• **Task to complete**:
Your answer must be the full listing below, repeated exactly.
»»
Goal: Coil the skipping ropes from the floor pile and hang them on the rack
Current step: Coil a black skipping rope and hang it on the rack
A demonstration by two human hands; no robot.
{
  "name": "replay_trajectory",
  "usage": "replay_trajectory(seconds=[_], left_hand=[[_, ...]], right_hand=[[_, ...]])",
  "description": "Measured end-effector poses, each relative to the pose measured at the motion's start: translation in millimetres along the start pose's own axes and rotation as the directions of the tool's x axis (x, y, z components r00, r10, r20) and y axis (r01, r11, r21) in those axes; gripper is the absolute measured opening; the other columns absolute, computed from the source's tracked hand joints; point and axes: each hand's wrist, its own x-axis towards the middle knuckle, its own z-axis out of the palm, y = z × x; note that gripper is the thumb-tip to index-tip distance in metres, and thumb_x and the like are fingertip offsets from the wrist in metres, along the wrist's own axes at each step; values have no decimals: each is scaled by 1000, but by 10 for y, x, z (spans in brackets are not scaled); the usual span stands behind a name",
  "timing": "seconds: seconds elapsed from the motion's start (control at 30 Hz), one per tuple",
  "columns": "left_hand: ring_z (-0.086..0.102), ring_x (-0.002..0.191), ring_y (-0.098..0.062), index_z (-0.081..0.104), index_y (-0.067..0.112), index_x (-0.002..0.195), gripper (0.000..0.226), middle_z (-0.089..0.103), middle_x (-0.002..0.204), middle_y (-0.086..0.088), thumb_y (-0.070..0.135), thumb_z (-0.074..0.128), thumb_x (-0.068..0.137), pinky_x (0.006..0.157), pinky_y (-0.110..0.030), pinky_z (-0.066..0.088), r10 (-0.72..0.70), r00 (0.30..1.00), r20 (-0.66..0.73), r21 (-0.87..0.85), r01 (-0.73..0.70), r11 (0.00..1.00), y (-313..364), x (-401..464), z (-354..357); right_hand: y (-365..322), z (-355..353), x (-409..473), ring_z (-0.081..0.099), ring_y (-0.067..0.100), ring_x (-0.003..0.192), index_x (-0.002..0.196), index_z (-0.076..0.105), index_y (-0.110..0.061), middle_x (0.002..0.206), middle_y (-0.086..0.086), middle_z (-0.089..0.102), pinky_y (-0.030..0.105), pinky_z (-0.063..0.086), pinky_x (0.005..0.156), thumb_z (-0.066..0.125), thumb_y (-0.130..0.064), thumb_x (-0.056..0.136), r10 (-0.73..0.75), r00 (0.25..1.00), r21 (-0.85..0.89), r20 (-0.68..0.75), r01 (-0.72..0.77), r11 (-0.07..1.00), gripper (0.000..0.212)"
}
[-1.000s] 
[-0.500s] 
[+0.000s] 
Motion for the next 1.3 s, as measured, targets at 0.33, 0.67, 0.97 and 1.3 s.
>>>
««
• **Output for this exercise**:
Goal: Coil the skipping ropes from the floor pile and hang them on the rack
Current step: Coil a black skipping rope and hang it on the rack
A demonstration by two human hands; no robot.
{
  "name": "replay_trajectory",
  "usage": "replay_trajectory(seconds=[_], left_hand=[[_, ...]], right_hand=[[_, ...]])",
  "description": "Measured end-effector poses, each relative to the pose measured at the motion's start: translation in millimetres along the start pose's own axes and rotation as the directions of the tool's x axis (x, y, z components r00, r10, r20) and y axis (r01, r11, r21) in those axes; gripper is the absolute measured opening; the other columns absolute, computed from the source's tracked hand joints; point and axes: each hand's wrist, its own x-axis towards the middle knuckle, its own z-axis out of the palm, y = z × x; note that gripper is the thumb-tip to index-tip distance in metres, and thumb_x and the like are fingertip offsets from the wrist in metres, along the wrist's own axes at each step; values have no decimals: each is scaled by 1000, but by 10 for y, x, z (spans in brackets are not scaled); the usual span stands behind a name",
  "timing": "seconds: seconds elapsed from the motion's start (control at 30 Hz), one per tuple",
  "columns": "left_hand: ring_z (-0.086..0.102), ring_x (-0.002..0.191), ring_y (-0.098..0.062), index_z (-0.081..0.104), index_y (-0.067..0.112), index_x (-0.002..0.195), gripper (0.000..0.226), middle_z (-0.089..0.103), middle_x (-0.002..0.204), middle_y (-0.086..0.088), thumb_y (-0.070..0.135), thumb_z (-0.074..0.128), thumb_x (-0.068..0.137), pinky_x (0.006..0.157), pinky_y (-0.110..0.030), pinky_z (-0.066..0.088), r10 (-0.72..0.70), r00 (0.30..1.00), r20 (-0.66..0.73), r21 (-0.87..0.85), r01 (-0.73..0.70), r11 (0.00..1.00), y (-313..364), x (-401..464), z (-354..357); right_hand: y (-365..322), z (-355..353), x (-409..473), ring_z (-0.081..0.099), ring_y (-0.067..0.100), ring_x (-0.003..0.192), index_x (-0.002..0.196), index_z (-0.076..0.105), index_y (-0.110..0.061), middle_x (0.002..0.206), middle_y (-0.086..0.086), middle_z (-0.089..0.102), pinky_y (-0.030..0.105), pinky_z (-0.063..0.086), pinky_x (0.005..0.156), thumb_z (-0.066..0.125), thumb_y (-0.130..0.064), thumb_x (-0.056..0.136), r10 (-0.73..0.75), r00 (0.25..1.00), r21 (-0.85..0.89), r20 (-0.68..0.75), r01 (-0.72..0.77), r11 (-0.07..1.00), gripper (0.000..0.212)"
}
[-1.000s] 
[-0.500s] 
[+0.000s] 
Motion for the next 1.3 s, as measured, targets at 0.33, 0.67, 0.97 and 1.3 s.
>>>

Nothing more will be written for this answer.